MURDER AND MEMORY IN AN AMERICAN CITY

A Helter Skelter for our time, though without a hint of sensationalism—unsettling in the extreme but written with confidence...

A haunted, haunting examination of mental illness and murder in a more or less ordinary American city.

The small ghosts of debut author Tillman’s title are those of three young children, innocent of any wrongdoing, who were killed in March 2003 by a drugged, arguably insane young man, the father of one of the victims, and his common-law wife. And not just killed: apparently convinced that the children were possessed, John Allen Rubio stabbed them repeatedly and decapitated them.
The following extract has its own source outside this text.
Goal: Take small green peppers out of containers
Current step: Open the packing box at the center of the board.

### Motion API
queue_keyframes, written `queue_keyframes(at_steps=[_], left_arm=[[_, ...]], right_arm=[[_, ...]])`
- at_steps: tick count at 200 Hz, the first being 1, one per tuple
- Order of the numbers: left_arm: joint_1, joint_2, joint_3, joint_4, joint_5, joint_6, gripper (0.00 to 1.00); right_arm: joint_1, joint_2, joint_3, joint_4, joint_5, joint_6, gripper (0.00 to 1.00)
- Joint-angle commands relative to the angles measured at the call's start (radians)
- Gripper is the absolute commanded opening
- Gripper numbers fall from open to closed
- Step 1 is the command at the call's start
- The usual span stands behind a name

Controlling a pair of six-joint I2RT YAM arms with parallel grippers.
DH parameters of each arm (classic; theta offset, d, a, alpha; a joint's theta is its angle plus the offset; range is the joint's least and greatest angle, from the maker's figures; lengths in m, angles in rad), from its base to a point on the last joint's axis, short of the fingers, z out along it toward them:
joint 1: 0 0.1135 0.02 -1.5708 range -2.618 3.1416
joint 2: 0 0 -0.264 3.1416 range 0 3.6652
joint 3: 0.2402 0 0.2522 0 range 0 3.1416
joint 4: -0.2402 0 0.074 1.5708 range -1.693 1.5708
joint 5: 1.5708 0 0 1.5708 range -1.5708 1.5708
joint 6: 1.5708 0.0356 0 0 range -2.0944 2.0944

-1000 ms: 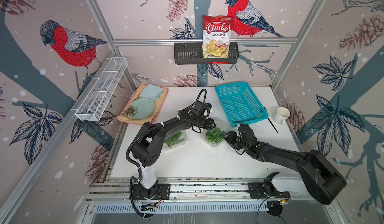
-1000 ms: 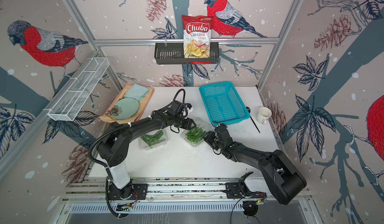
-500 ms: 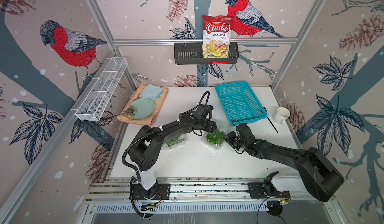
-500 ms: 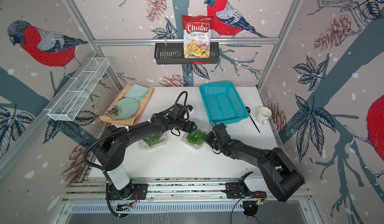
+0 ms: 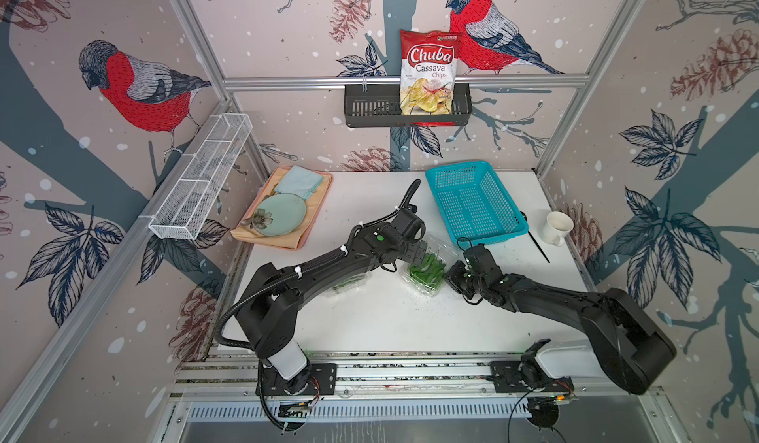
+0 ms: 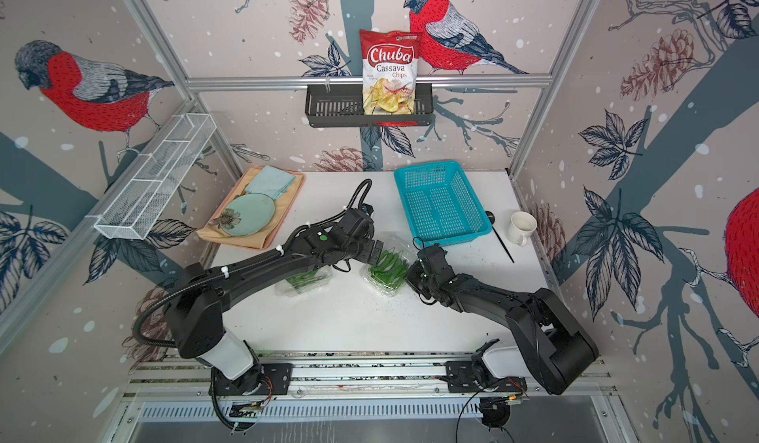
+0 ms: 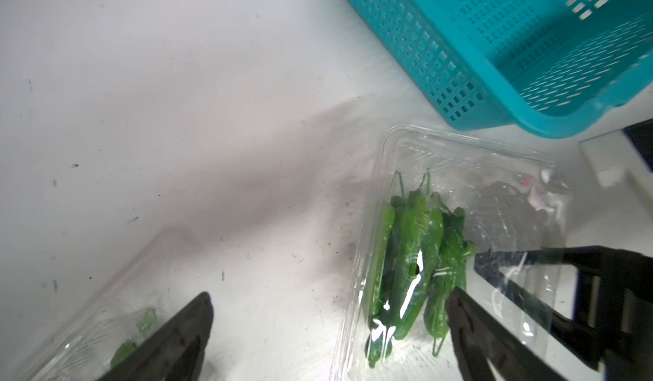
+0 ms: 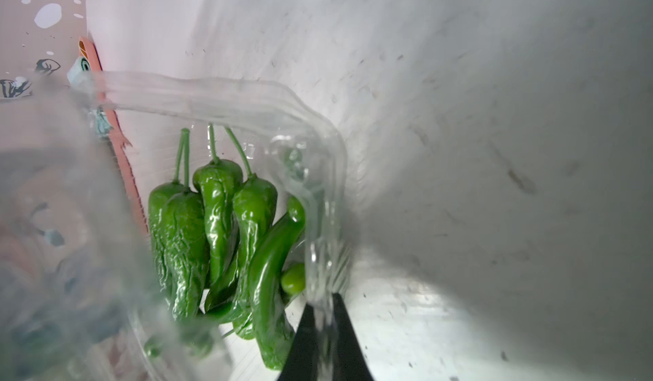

Not for nothing is one of the chapters titled “Don’t Read This Chapter Before Going to Bed”: the facts of the case are horrific. A journalist working in Brownsville, Texas, when the case occurred, Tillman writes of her initial reluctance to engage the story. “I had never been drawn to tragic crimes,” she writes. “Like many people, I pushed them out of mind when I could. It was easier to box them up and store them on a mental shelf of humanity’s worst moments.” Moreover, the media plays these tragic crimes for a time and then shelves them, moving on to the next atrocity. But what of the actors in the crime? Tillman looks deeply into the life and mind of Rubio, with whom she corresponded as he idled on death row, alternately convinced that he was the hero of the piece and aware of his guilt. The author raises or intimates difficult questions as she hears out Rubio, whose insanity defense was unsuccessful: what is it about our kind that makes us do such awful things? How does a community where an awful crime has been committed work toward healing after the cameras have been packed up and the reporters’ notepads put away? How much compassion does a mentally ill person who has murdered deserve? Tillman’s narrative, mature and thoughtful, eventually forces readers to examine the justice of the death penalty itself.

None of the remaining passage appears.